Finding sanctuary through her chosen artistic medium, Gwen eventually had to move on, or at least get over it, in order for the band to persist. And move on she did, to Gavin Rossdale circa late 1995 (the quickness with which she had to find someone knew was telling of how badly she wanted to eradicate her mental disquiet over Tony). No Doubt was opening for Bush, which is probably what allowed Rossdale to be attracted to her as her band hadn’t fully eclipsed his yet.
Through all the ups and downs of No Doubt–of which there were few, at least professionally–Gwen remained close with Tony, but it could never be as it was when their relationship had existed with that extra layer of romantically and sexually driven love. Gwen’s claim that “memories seem like so long ago, time always kills the pain” doesn’t quite ring true from the residual ache in her voice, almost as fresh-sounding in agony as the modulations of her “Don’t Speak” performance. Gwen adds to her faux sense of triumph in the song, “And now we’re hanging out with your new girlfriend, so far from where we’ve been.” No thanks, I’d rather fucking kill myself than ever have to do that, I don’t care how much time has passed.
The video, directed by No Doubt go-to Sophie Muller (she also directed “Don’t Speak” among other of their visual accompaniments), mirrors the falsity of the lyrics in that it’s set in the paradisaical Lake Como. With Gwen clearly winning at life financially by answering the door to her villa to greet her ex, played by Daniel González, and his new girlfriend, meta-ly played by Kanal’s significant other, Erin Lokitz, it doesn’t really matter. She’s still the loser for remaining single while having to feign “coolness” with her true love and his less complicated piece. The look in her eyes as she greets her ex indicates an electric spark that’s still there, only to be interrupted by Daniel’s introduction to his girlfriend, a, shall we say, slightly homelier broad than Gwen. Gritting her teeth as a smile, Gwen shakes her hand.
Match cut flashbacks to all the times of happiness shared between Gwen and Daniel indicate a latent lust that can never fully be quelled. Cringing as she watches Daniel hold his girlfriend’s hand as they sip coffee together, the flood of memories continues as the lyrics ironically seem to goad, “I know we’re cool,” as though if it’s said enough, it will be true.

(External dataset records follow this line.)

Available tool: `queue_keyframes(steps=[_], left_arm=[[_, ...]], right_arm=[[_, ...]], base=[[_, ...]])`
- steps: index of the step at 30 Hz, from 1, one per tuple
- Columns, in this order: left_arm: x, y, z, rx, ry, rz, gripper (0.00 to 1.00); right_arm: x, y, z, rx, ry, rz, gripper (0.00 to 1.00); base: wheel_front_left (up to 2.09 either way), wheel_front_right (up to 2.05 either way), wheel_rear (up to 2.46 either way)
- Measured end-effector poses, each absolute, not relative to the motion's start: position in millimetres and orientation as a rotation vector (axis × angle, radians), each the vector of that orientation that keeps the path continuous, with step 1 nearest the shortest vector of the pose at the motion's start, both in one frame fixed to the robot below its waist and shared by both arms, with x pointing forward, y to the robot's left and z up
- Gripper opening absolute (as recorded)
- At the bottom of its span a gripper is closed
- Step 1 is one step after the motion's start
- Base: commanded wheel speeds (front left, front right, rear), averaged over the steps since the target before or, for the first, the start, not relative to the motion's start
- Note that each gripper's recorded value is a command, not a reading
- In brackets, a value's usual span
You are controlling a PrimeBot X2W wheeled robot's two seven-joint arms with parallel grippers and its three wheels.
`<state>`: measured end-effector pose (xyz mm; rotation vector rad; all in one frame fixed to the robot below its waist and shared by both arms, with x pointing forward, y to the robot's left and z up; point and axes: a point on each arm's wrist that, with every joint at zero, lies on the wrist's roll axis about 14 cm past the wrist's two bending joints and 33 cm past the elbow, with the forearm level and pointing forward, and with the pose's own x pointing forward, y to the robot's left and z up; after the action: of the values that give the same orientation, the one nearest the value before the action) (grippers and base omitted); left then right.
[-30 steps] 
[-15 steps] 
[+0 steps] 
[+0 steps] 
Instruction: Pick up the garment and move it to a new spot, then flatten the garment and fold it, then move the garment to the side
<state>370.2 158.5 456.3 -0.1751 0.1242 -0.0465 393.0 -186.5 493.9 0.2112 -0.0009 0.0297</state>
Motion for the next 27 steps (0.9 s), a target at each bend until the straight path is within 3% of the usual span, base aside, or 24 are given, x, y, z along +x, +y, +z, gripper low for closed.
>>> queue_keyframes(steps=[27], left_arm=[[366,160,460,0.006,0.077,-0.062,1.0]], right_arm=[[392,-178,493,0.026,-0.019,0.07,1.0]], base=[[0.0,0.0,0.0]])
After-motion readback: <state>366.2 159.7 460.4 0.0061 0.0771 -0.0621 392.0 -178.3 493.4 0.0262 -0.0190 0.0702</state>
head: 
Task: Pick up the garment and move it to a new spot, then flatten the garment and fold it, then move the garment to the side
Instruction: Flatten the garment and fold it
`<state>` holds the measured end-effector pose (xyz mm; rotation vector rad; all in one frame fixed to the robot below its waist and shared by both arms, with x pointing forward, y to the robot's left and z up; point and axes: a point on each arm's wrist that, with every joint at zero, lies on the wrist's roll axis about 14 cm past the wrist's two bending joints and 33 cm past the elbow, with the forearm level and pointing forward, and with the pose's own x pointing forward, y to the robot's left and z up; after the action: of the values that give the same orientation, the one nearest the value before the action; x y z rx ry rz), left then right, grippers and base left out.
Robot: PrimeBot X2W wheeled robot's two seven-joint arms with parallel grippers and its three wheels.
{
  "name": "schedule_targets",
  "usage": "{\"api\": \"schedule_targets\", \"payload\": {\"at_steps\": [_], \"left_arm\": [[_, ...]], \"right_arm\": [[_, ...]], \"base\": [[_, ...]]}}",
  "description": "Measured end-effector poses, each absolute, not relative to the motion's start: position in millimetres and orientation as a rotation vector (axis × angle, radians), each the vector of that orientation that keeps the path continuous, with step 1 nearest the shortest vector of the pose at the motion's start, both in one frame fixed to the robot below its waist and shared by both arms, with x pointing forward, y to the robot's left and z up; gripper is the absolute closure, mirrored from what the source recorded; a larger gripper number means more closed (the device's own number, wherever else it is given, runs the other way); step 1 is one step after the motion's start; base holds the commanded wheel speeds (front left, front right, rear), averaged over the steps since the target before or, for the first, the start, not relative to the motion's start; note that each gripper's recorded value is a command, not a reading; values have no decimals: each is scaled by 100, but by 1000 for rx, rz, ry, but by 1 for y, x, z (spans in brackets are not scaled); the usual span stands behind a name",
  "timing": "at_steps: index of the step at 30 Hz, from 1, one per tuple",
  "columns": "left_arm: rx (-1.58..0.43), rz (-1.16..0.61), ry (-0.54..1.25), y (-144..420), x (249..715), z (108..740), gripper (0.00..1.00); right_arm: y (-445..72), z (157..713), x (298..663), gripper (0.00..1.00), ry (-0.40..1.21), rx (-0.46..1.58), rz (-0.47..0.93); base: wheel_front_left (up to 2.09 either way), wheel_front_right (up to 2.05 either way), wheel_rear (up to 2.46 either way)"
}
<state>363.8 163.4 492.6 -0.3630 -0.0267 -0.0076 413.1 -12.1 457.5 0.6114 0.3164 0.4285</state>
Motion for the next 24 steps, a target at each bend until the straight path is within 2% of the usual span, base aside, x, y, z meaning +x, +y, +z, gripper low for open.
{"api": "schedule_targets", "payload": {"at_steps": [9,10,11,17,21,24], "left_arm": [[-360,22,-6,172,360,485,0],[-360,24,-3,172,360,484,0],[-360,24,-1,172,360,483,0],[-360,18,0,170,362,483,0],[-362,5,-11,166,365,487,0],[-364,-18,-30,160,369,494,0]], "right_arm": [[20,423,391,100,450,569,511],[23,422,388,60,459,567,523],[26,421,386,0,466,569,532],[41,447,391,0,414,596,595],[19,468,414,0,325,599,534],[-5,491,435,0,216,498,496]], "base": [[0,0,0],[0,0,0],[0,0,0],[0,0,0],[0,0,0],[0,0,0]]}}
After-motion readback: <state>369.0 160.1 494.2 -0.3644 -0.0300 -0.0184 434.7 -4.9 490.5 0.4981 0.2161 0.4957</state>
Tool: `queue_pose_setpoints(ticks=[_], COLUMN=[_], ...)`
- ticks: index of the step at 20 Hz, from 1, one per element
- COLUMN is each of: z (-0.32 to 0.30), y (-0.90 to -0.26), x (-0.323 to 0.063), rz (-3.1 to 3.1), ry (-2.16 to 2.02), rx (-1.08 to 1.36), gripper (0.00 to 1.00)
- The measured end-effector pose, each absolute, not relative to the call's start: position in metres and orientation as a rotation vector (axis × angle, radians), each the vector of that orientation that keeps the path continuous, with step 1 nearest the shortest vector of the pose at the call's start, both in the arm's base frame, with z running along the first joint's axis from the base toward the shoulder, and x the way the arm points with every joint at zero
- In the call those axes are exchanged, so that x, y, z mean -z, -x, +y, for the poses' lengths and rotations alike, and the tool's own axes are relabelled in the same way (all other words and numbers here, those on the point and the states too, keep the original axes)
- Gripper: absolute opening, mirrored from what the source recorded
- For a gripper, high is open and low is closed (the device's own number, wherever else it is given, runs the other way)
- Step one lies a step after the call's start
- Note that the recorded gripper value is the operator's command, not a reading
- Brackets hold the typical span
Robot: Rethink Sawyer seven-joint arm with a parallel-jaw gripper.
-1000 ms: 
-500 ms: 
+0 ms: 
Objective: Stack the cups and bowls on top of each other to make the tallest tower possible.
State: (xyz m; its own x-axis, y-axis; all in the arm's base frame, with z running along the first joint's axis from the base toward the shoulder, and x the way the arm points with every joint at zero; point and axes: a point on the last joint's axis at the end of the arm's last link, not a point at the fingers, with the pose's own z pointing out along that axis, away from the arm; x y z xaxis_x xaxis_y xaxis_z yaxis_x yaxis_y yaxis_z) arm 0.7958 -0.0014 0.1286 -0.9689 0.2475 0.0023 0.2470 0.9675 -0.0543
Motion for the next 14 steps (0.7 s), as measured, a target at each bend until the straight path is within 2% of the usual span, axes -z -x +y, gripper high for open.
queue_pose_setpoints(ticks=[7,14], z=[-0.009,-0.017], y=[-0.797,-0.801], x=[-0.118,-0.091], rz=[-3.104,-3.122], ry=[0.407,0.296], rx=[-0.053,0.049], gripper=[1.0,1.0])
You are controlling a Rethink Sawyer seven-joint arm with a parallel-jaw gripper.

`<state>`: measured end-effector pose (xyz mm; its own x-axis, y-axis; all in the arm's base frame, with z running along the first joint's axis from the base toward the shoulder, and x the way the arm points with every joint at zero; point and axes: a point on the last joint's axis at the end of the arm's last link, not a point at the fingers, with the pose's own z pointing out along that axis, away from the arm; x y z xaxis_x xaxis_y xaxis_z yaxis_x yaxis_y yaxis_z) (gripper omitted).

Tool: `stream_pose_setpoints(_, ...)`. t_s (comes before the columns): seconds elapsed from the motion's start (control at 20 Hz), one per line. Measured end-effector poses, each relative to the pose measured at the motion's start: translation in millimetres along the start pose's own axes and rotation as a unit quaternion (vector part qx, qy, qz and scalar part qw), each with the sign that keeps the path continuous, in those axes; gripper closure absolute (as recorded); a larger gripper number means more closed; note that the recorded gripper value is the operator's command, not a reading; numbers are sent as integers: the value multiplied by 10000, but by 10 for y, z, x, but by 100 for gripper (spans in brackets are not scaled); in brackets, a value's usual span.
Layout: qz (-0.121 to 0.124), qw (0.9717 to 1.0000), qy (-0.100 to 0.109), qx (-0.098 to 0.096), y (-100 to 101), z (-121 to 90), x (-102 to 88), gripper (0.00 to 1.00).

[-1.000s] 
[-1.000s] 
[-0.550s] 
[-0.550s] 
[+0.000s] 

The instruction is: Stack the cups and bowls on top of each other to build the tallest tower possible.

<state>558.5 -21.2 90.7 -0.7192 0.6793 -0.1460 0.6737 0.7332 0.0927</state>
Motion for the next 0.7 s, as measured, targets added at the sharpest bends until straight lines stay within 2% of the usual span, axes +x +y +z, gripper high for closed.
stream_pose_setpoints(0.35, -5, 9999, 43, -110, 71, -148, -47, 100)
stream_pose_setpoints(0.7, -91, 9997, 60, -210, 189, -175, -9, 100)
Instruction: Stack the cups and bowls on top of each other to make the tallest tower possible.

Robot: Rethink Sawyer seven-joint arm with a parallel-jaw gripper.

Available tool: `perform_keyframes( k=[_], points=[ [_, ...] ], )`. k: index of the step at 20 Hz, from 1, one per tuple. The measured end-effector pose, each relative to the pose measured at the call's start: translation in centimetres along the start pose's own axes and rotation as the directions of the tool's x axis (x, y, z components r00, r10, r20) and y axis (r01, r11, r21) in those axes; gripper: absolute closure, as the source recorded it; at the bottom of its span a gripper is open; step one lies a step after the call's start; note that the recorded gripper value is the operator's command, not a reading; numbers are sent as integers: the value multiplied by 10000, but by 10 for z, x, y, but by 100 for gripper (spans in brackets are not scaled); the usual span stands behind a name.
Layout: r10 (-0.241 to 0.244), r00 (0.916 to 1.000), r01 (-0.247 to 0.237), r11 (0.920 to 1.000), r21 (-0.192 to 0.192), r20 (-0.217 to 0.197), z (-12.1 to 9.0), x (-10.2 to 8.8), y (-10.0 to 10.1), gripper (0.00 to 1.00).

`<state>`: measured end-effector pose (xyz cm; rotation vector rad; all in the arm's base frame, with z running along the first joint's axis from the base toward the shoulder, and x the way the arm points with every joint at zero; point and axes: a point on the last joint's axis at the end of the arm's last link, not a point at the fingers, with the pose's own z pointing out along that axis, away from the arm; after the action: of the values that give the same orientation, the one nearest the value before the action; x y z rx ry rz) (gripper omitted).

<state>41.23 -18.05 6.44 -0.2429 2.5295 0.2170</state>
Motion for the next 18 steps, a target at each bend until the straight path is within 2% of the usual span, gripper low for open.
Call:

While it’s a pretty thought to believe that friendship with an ex can be healthy and genuine, the fact of the matter is that this was the person you could once be completely candid and literally naked with. Now, forced to censor your true self to him, it’s inevitable that any so-called sentiment of good will is inevitably tinged with an underlying contempt. Which means running off into the sunset together as the third wheel (as is the conclusion to the video) is far from realistic. So no, Gwen, we are most definitely not cool. Because your song is predicated on a total fabrication of how people deal with their exes. Maybe Europeans can do the friendship thing, but that’s perhaps only because they’re far more cavalier about emotions, seeking ultimately only someone to procreate with since religion and family are still “a thing” on continents outside of the one housing the U.S. But over here in the land of unsuppressed feelings (the first amendment yo), it can never truly be.